Virtual Alias Records

Introduction

A traditional CNAME record (see also Stand-alone CNAME Records) defines a static, explicit alias in the DNS, with the oft-lamented technical limitation that a CNAME record cannot be placed at the apex of a zone (e.g. example.com).

Virtual Alias records are a non-standard but increasingly common DNS feature specifically designed to work around that limitation while still accomplishing a similar goal.

When we configure a virtual A Alias record in IPAM, our authoritative nameservers periodically query other nameservers to find the current A record(s) of the desired target name (e.g. abc123.cloudfront.net), and synthesize corresponding A record(s) for the alias name (e.g. example.com).  The result is a dynamic, transparent alias:

  1. IPAM authoritative nameserver receives a query matching the virtual alias:  example.com. IN A?

  2. IPAM authoritative nameserver sends a query for the target name: abc123.cloudfront.net. IN A?

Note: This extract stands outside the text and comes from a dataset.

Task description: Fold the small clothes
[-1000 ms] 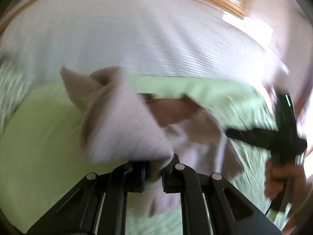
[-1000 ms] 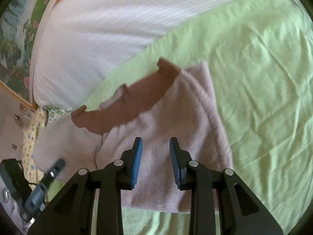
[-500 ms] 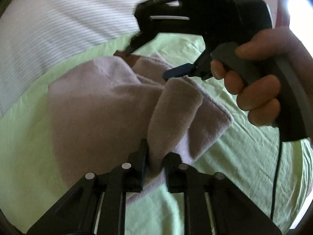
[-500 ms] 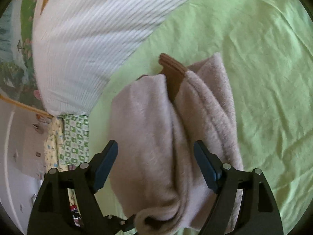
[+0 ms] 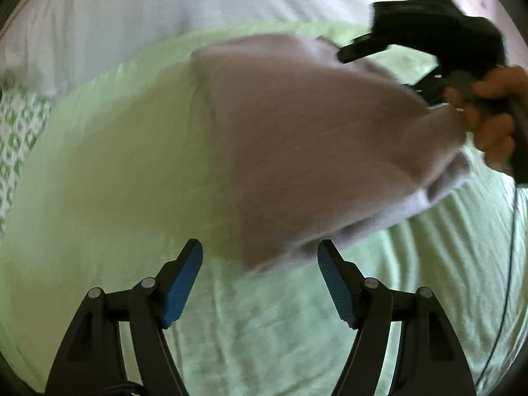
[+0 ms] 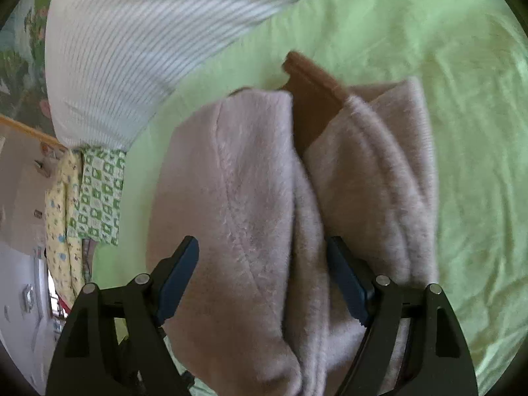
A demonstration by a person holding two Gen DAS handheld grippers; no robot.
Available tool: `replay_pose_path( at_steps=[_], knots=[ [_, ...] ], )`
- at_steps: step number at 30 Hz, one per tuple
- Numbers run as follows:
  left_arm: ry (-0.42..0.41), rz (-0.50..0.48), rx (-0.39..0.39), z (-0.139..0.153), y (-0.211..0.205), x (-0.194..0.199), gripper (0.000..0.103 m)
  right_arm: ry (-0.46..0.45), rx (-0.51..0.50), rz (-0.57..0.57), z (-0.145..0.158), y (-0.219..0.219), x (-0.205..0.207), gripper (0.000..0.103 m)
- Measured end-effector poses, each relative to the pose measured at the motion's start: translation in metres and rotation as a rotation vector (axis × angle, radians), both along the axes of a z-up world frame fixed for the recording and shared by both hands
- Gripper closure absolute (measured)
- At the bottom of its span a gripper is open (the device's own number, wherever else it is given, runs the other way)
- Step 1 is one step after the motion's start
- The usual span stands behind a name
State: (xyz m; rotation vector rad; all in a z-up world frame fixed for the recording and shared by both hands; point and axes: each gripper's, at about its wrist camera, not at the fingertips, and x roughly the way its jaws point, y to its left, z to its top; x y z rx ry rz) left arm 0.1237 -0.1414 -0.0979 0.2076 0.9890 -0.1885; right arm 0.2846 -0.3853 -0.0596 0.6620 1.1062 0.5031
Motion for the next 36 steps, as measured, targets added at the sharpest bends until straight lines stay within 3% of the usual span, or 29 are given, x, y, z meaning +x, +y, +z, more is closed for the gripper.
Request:
replay_pose_path(
  at_steps=[2,3,4,5,6,7,12,14,16,18,23,26,30,32,34,36],
  knots=[
    [0.014,0.020,-0.017,-0.004,0.004,0.009,0.033,-0.002,-0.032,0.019,0.000,0.009,0.003,0.026],
    [0.017,0.023,-0.029,-0.004,0.004,0.012,0.034,0.000,-0.040,0.036,0.000,0.013,0.004,0.038],
    [0.019,0.028,-0.046,-0.003,0.005,0.015,0.044,0.006,-0.049,0.052,0.000,0.017,0.006,0.053],
    [0.030,0.032,-0.070,-0.003,0.005,0.019,0.063,0.010,-0.065,0.056,0.000,0.019,0.007,0.060],
    [0.051,0.025,-0.108,-0.003,0.007,0.021,0.073,0.006,-0.076,0.052,0.002,0.019,0.007,0.075],
    [0.064,0.023,-0.133,-0.002,0.007,0.024,0.077,-0.002,-0.076,0.043,0.007,0.018,0.007,0.081],
    [0.017,-0.024,-0.107,0.016,-0.008,0.014,0.081,-0.163,-0.012,0.001,0.069,-0.008,-0.008,0.086],
    [0.008,-0.036,-0.110,0.022,-0.012,0.008,0.081,-0.241,-0.036,-0.011,0.096,-0.020,-0.018,0.092],
    [0.007,-0.044,-0.103,0.023,-0.017,0.004,0.081,-0.257,-0.088,-0.017,0.100,-0.031,-0.021,0.094],
    [0.011,-0.055,-0.081,0.017,-0.021,0.013,0.081,-0.216,-0.165,-0.035,0.081,-0.039,-0.020,0.095],
    [-0.004,-0.094,-0.049,0.018,-0.028,0.010,0.082,-0.081,-0.158,-0.099,0.020,-0.058,-0.023,0.096],
    [0.000,-0.105,-0.030,0.014,-0.030,0.010,0.082,-0.071,-0.095,-0.127,0.012,-0.065,-0.025,0.096],
    [0.023,-0.087,-0.046,0.006,-0.021,0.020,0.082,-0.049,0.074,-0.164,0.009,-0.065,-0.022,0.090],
    [0.034,-0.079,-0.051,0.003,-0.017,0.023,0.082,-0.032,0.120,-0.183,0.007,-0.065,-0.020,0.080],
    [0.036,-0.078,-0.055,0.003,-0.015,0.021,0.082,-0.025,0.141,-0.199,0.006,-0.060,-0.022,0.049],
    [0.035,-0.080,-0.056,0.003,-0.015,0.021,0.082,-0.018,0.165,-0.196,0.004,-0.053,-0.021,0.047]
  ],
)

  3. IPAM authoritative nameserver receives this response for the target name:

    abc123.cloudfront.net. 60 IN A 198.51.100.17
abc123.cloudfront.net. 60 IN A 198.51.100.18

  4. IPAM authoritative nameserver returns this synthesized response for the virtual alias name:

    example.com. 60 IN A 198.51.100.17
example.com. 60 IN A 198.51.100.18

The intermediate response is cached according to its TTL (time-to-live) value, so any further identical queries received by the same IPAM authoritative nameserver within the next 60s will skip steps 2 and 3, and return the same synthesized records with a lower remaining TTL.  Each individual IPAM authoritative nameserver maintains its own independent cache.

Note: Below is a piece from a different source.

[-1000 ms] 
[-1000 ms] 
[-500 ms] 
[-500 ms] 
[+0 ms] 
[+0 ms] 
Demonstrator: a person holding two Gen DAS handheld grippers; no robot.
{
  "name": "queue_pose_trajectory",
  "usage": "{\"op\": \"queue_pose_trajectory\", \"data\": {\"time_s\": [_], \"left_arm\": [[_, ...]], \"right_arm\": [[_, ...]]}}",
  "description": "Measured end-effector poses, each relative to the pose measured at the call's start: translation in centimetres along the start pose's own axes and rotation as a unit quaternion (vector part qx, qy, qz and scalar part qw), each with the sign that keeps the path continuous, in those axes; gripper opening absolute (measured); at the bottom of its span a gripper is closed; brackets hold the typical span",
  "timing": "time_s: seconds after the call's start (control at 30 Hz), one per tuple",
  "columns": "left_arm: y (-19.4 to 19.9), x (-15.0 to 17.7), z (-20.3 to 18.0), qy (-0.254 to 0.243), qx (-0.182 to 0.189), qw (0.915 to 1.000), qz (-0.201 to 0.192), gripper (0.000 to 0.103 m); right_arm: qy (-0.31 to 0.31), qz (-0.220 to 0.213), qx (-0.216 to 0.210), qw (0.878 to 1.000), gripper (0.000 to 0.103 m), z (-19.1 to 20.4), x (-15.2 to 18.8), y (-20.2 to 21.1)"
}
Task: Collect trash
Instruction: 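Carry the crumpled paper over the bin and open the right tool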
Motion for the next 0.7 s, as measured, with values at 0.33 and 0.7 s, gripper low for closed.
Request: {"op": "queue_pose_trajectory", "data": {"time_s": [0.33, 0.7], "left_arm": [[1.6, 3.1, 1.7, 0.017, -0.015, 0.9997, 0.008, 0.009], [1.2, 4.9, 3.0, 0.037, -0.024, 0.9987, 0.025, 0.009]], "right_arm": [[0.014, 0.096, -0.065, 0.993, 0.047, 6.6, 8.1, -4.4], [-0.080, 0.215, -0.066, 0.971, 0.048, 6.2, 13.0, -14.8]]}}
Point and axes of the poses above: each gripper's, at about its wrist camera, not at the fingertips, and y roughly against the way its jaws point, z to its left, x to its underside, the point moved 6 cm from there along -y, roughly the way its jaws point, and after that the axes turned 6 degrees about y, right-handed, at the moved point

When the external nameserver’s response for the target name changes, IPAM’s response for the virtual alias name will also change (once the old response expires from cache).

If no A records are found for the target name, then IPAM will return zero A records for the virtual alias name.

This virtual A Alias record is only used to answer A record queries, but we could additionally and independently configure a virtual AAAA Alias record to answer AAAA record queries.

Key differences vs CNAME records

  • A CNAME record affects query behavior for all record types, but each virtual Alias record applies to only one record type (e.g. only A records, or only AAAA records).  This enables virtual Alias records to coexist with records of other types, which is why they can be placed at a zone apex while a CNAME record cannot.

  • Virtual Alias records are transparent (invisible) to clients, ultimately yielding the same query response as an equivalent set of static records: 

    example.com.  IN A  198.51.100.17
example.com.  IN A  198.51.100.18

    whereas CNAME records are explicitly returned and must be interpreted by the client:

    www.example.com.        IN CNAME  abc123.cloudfront.net.
abc123.cloudfront.net.  IN A      198.51.100.17
abc123.cloudfront.net.  IN A      198.51.100.18

    In this case only the CNAME record comes from our IPAM authoritative nameserver; the client’s recursive resolver combines that with A records from some other authoritative nameserver to form the sample response shown.

Best practice: use a CNAME record if you can.  Use virtual Alias records when you need aliasing behavior but it’s not technically possible to use a CNAME record.  See also Limitations below.

Limitations

Virtual Alias records cannot coexist in IPAM with other records of the same type (i.e. you cannot define both a virtual A Alias and a stand-alone A record for the same name).  There is no “fallback” functionality.

Virtual Alias records can be difficult to troubleshoot, since the external behavior of their target names might change unpredictably. 

CloudFront in particular tends to return a wide variety of different answers for the same target name at any given moment (not just over time), so it is entirely reasonable and expected for each individual IPAM authoritative nameserver to return a different answer for the virtual alias name (each corresponding to the response that particular nameserver most recently got from CloudFront), and for none of those answers to match a separate test query for the CloudFront target name.

Virtual Alias records cannot be used in DNSSEC signed zones.

We don’t use DNSSEC signed zones as this time, but plan to do so in the future.

At this time, we are offering virtual Alias records only for the zone apex of a second-level non-.edu domain (e.g. example.com), not for .edu subdomains.

(Note however that third-level .edu subdomains can be registered as a third-level CNAME record in the illinois.edu zone instead.)

Configuring virtual Alias records

Unfortunately we are not able to offer self-service configuration of virtual Alias records within IPAM at this time.  Changes should be made by request to hostmgr; be sure to include

  • fully qualified domain name (FQDN) for the virtual alias
  • which record type(s) should be aliased
  • the target FQDN

Virtual Alias records vs DNS Traffic Control

Virtual Alias records and DNS Traffic Control both involve synthesized responses, but they are aimed at different use cases.

Consider using DNS Traffic Control if your service has a stable set of eligible target IP addresses, but some of them might be unhealthy from time to time.

Consider using a Virtual Alias record if your service has a stable target DNS name, but the set of IP addresses that name might resolve to is unpredictable (and it’s not possible to use a CNAME record).